• **Task description**: Wherever the word "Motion" occurs in the lines below, copy the whole line.

=== Begin Enclosure ===

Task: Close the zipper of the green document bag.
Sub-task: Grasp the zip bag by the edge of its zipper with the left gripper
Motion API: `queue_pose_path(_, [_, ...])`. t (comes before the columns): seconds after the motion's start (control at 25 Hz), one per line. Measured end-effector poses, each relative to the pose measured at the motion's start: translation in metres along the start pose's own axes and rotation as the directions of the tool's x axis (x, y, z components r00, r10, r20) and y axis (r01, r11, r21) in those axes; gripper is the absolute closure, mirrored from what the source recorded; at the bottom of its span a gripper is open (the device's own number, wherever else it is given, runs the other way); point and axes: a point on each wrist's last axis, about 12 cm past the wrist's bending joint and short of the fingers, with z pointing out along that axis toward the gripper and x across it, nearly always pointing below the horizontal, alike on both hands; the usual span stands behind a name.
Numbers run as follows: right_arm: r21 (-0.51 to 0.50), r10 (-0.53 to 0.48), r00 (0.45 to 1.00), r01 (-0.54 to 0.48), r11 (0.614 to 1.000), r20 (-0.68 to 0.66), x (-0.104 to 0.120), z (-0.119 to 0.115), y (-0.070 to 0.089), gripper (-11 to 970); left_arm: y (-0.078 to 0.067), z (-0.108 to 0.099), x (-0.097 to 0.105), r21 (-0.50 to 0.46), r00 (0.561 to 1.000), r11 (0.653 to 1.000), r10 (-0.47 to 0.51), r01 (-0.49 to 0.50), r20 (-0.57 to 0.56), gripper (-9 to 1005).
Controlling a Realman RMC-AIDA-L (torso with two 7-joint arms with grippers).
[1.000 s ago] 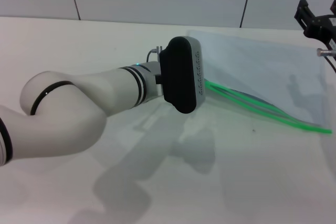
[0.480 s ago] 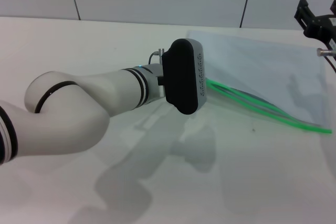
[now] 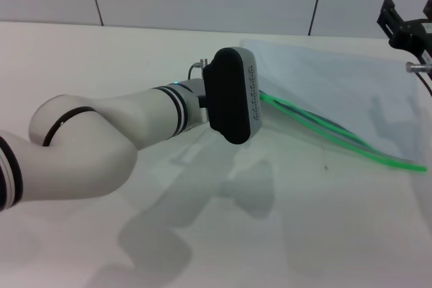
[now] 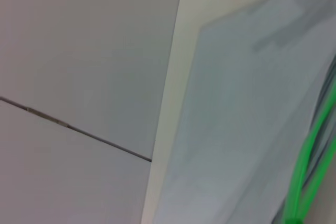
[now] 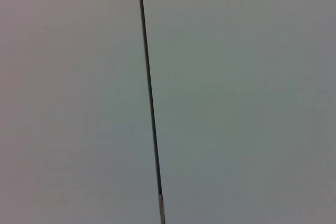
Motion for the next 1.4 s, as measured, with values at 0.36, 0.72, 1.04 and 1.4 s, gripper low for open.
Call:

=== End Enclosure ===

• **Task solution**:
Motion API: `queue_pose_path(_, [_, ...])`. t (comes before the columns): seconds after the motion's start (control at 25 Hz), one per line. Measured end-effector poses, each relative to the pose measured at the motion's start: translation in metres along the start pose's own axes and rotation as the directions of the tool's x axis (x, y, z components r00, r10, r20) and y axis (r01, r11, r21) in those axes; gripper is the absolute closure, mirrored from what the source recorded; at the bottom of its span a gripper is open (the device's own number, wherever else it is given, runs the other way); point and axes: a point on each wrist's last axis, about 12 cm past the wrist's bending joint and short of the fingers, with z pointing out along that axis toward the gripper and x across it, nearly always pointing below the horizontal, alike on both hands; the usual span stands behind a name.
Motion for the next 1.4 s, as measured, with values at 0.36, 0.72, 1.04 and 1.4 s, gripper low for open.

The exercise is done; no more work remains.